Numb.
Emptiness.
Pain.
I felt nothing but those three things. I curled in my bed, surrounded by the soft sheets while cuddling my blue teddy bear, and wished I could vanish. It didn't matter there was a house full of people wanting to express their condolences. I'd heard enough at the funeral to last a lifetime. Hearing 'I'm sorry for your loss' or 'she's in a better place' did nothing to comfort my sorrow. In fact, it angered me. She left me alone. Left me on this earth with no family to speak of except an absentee sperm donor who could care less about being my father. That was it. That was all I had in this life. A father I never knew.
Mom was gone.
Grandpa was gone.
And now . . . so was Grandma.
It was too sudden. I wasn't ready for it. One moment she was complaining about a headache on the phone to me, the next Georgie was getting a call from his parents saying they had to take her to the emergency room. Three hours later, she became nothing but a memory.
Obviously she wasn't my first loss in life, but that didn't make it easier to cope. It didn't take away the pain or empty feeling in my heart. Nothing but time would take that away and in that moment I didn't care about time. I wanted her back.
Soft knocks came at my door, but I didn't answer them. I slithered deeper into my cotton cocoon and waited for the grief to swallow me. If I didn't get out from under those covers, I'd never have to face a life without grandma, a life without family.
When my door opened, I tightened the comforter around me and hoped whoever it was wouldn't stay long. Georgie and Cassie both had come multiple times since I locked myself in my room. Neither could get me out of bed and I wished I actually had a lock to keep them out. They meant well, I knew they did, but it still changed nothing. None of their good intentions could make the ache in my heart go away.
A hand touched my shoulder and stroked. If I closed my eyes hard enough, I could almost smell the old women scent that floated off grandma's crinkly skin. But it wasn't her. It couldn't be, and never would be again.
"Everyone is starting to leave now," Georgie said in the softest voice I'd ever heard grace his lips. It wasn't quite a whisper, but it was calming. "My parents are going to help Cassie and I clean up. Did you need anything?"
I couldn't answer. If I did, I'd have snapped his head off asking for him to bring her back. After all, it was a stupid question. The only thing I needed was her. It wasn't fair to him to lash out at his kindness. Even in my state, I knew as much. But I honestly didn't think I could control myself if I allowed words to spill from my lips. So I said nothing and did nothing. My cocoon was the perfect shelter. In the darkness of the sheets I could pretend none of this was real. Life didn't exist outside the fake reality in my mind where my family was whole, happy, alive.
"Okay," he said after my continued silence. "Cassie and I are staying in the guest room tonight. Riley too, he'll crash in the office. He's taking Pickles for a walk, but he'll be back soon. We're here if you need anything."
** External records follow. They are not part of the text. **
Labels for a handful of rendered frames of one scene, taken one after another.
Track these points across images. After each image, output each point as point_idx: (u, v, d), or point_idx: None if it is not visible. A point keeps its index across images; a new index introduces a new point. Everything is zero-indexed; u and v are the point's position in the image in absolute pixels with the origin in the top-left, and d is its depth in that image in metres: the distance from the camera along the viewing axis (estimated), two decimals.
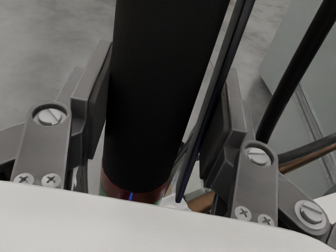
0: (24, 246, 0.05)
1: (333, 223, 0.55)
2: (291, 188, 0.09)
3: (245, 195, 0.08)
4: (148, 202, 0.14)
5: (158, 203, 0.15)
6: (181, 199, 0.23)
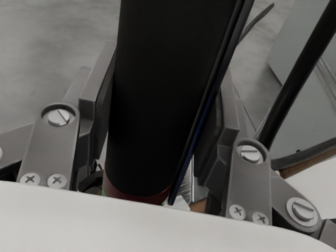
0: (24, 246, 0.05)
1: None
2: (283, 185, 0.09)
3: (239, 194, 0.08)
4: None
5: None
6: (184, 203, 0.23)
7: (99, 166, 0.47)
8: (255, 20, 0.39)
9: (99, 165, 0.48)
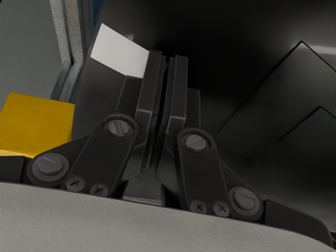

I felt the weight of his body lay against mine, his arms draped on either side. After both Mom and Grandpa had died, he did the same thing. It was an unspoken I'm sorry. Georgie knew enough from the death of his own grandparents to know that saying 'I'm sorry' was never enough. He laid on me for a minute then pat my head and left my room.
My eyes closed and I allowed the empty void and tears to carry me away.
I awoke some time later, no longer buried in my cocoon. The house was still and dark with the only light seeping in from the nightlights in the hall. Not even the sound of the clock in the living room made it's way to my room close to the back of the house. I couldn't remember if I had wound the clock recently or if grandma had. Perhaps it had stopped ticking because of that. Did it really matter?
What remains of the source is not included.